Not sure what you mean by that? AOTI is if you want to get access to the inductor generated code in a pre-compiled fashion instead of jit.

As far as I could see, in order to run in python-less environments, export with AOTI is a must, right?
For example, as per (Pytorch) Tensor-RT docs:

Similarily, Execu Torch docs shows compilation per backend already in python.

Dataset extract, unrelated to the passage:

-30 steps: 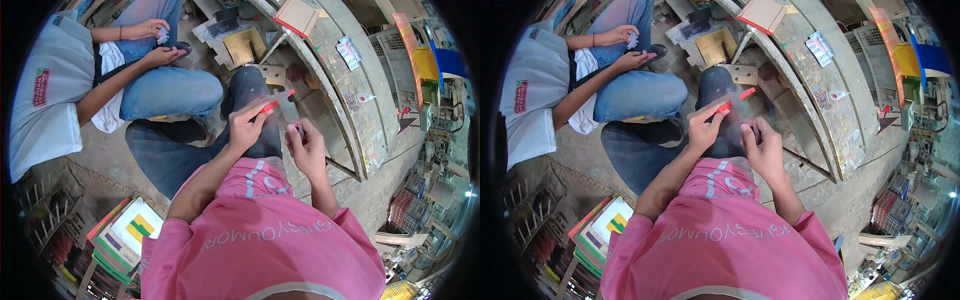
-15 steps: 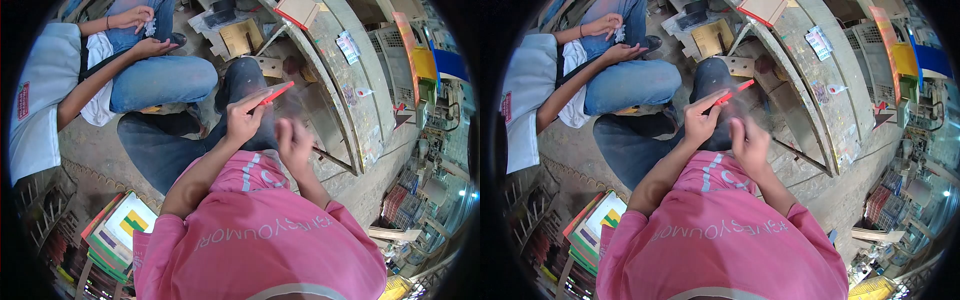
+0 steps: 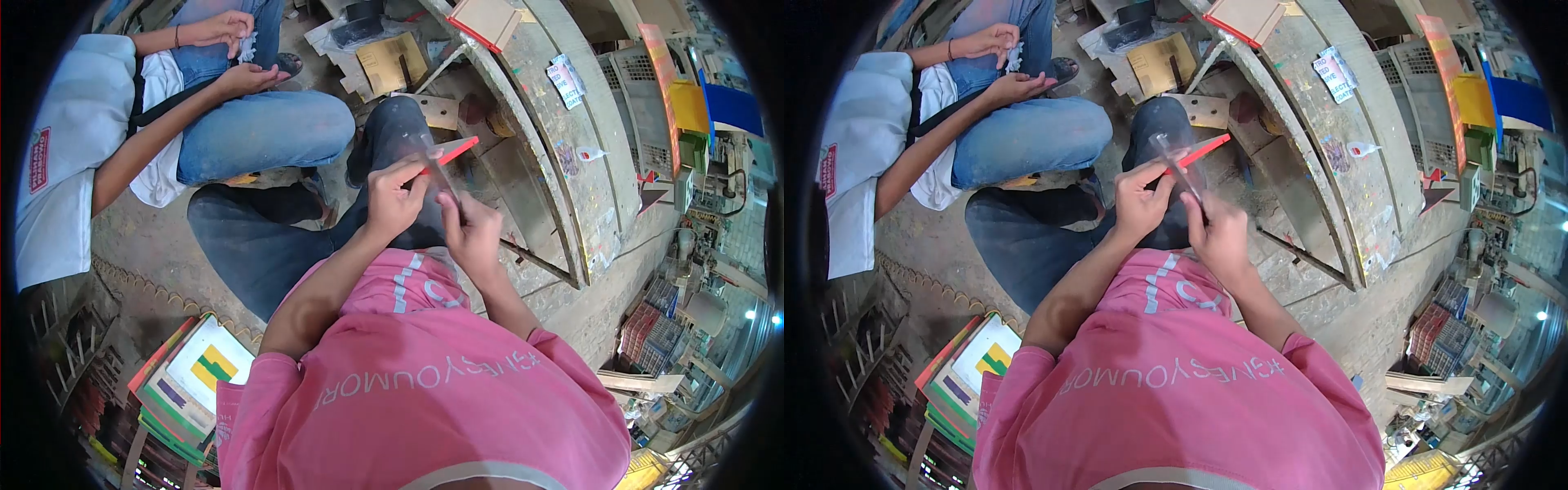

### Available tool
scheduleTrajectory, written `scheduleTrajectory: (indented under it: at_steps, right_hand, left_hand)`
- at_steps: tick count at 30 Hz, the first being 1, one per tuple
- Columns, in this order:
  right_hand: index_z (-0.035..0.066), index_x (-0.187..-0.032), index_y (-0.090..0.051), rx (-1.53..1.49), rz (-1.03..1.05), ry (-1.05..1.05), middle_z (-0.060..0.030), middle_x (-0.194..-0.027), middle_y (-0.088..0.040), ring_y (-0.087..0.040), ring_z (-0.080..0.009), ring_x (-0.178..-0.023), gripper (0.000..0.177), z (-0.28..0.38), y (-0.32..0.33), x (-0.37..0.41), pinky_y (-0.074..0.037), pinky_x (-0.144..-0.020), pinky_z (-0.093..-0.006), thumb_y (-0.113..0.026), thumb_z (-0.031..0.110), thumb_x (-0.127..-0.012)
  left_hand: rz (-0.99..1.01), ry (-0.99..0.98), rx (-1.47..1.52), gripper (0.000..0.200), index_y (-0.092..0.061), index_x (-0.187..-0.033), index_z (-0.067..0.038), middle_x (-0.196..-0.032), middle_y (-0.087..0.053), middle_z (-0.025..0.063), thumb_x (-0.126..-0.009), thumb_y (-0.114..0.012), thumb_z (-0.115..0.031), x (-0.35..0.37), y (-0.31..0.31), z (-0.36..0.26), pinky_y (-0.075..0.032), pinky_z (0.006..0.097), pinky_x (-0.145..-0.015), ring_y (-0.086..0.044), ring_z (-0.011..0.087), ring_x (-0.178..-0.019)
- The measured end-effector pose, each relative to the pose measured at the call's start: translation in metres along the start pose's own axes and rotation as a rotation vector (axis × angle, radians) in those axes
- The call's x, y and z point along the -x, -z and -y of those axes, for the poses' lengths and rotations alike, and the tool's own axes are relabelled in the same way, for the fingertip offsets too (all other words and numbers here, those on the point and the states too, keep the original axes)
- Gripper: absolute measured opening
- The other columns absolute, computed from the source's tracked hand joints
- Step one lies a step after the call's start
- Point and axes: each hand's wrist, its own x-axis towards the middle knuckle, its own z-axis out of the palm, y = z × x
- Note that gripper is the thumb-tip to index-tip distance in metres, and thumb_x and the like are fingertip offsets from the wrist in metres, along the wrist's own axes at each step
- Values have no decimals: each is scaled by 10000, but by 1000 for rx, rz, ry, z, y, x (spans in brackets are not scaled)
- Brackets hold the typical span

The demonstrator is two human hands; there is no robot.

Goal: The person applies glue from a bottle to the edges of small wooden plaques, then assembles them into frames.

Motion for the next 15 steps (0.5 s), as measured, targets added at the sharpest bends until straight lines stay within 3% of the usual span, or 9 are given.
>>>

As of today, if you use triton custom op, it will handled the same way other triton code generated by inductor and so it will be pre-compiled and bundled as pure binary

Is it also the case for C++ CUDA Kernels?

Thanks for your support!

As @albanD pointed out, user-defined Triton kernels can work with the PT2 stack seamlessly, including AOTI, but the support of CuTe DSL hasn’t reached the same level yet. Registering a custom CUDA kernel is the right way to go, and make sure you follow Custom C++ and CUDA Operators — PyTorch Tutorials 2.9.0+cu128 documentation to register a FakeTensor kernel.